What to produce:
Lines from the one containing "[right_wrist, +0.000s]" through the end of the data below are to be transcribed exactly; leave out all others.

Source material:
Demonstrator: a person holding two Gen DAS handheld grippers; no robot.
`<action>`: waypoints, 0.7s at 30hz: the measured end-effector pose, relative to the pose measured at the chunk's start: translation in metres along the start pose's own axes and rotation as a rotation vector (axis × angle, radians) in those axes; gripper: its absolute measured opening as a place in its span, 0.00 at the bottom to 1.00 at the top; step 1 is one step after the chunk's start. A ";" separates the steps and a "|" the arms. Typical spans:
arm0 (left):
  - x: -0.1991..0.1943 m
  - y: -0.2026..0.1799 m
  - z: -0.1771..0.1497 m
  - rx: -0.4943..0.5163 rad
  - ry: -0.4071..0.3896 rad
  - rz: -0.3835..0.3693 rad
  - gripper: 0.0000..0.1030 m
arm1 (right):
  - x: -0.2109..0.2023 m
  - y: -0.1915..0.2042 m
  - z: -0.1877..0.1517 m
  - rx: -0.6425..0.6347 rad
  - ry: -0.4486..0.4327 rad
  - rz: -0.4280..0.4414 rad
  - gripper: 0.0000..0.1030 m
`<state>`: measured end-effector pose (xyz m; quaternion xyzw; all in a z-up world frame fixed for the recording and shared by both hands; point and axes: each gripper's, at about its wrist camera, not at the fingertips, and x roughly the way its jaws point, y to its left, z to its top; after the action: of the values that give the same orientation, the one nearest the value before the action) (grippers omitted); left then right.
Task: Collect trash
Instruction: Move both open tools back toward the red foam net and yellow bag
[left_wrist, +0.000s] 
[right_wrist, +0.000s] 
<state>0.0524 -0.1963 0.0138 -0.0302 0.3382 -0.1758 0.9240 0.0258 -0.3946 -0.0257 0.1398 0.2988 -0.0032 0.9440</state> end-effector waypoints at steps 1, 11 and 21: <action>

Expected answer:
[right_wrist, +0.000s] 
<state>0.0524 -0.1963 0.0138 -0.0302 0.3382 -0.1758 0.9240 0.0258 -0.3946 -0.0257 0.1398 0.2988 -0.0032 0.9440</state> end-effector waypoints at steps 1, 11 and 21: <action>

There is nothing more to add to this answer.